#### WHAT TO PRODUCE
Wherever a line holds the word "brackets", copy that line from the data.

#### DATA SECTION

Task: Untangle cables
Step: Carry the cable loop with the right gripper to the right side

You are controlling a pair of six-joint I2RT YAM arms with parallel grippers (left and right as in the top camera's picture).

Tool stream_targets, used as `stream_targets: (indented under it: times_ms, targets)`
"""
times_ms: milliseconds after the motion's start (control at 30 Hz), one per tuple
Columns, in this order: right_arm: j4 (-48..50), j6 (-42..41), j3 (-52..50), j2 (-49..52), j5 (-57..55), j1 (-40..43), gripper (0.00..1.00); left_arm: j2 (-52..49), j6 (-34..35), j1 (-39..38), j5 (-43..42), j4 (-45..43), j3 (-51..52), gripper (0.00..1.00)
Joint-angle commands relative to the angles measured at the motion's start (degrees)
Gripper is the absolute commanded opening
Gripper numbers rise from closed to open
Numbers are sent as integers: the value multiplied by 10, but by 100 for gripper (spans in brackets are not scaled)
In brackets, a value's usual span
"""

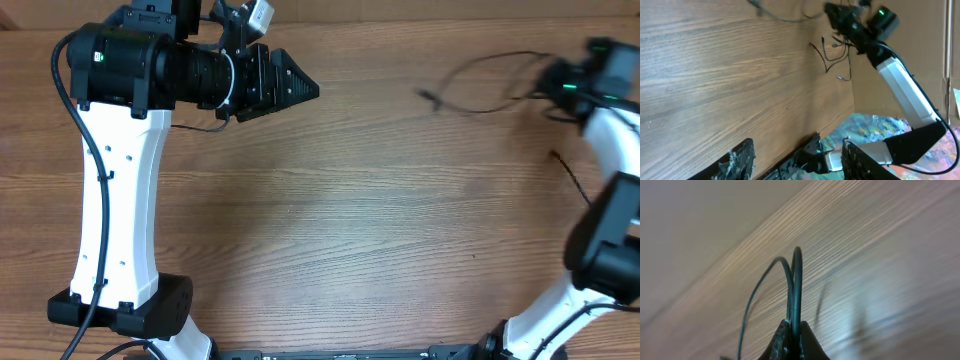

#### EXERCISE SOLUTION
Numbers are sent as integers: the value multiplied by 10, but by 100 for gripper (spans in brackets are not scaled)
In brackets, a value's usual span

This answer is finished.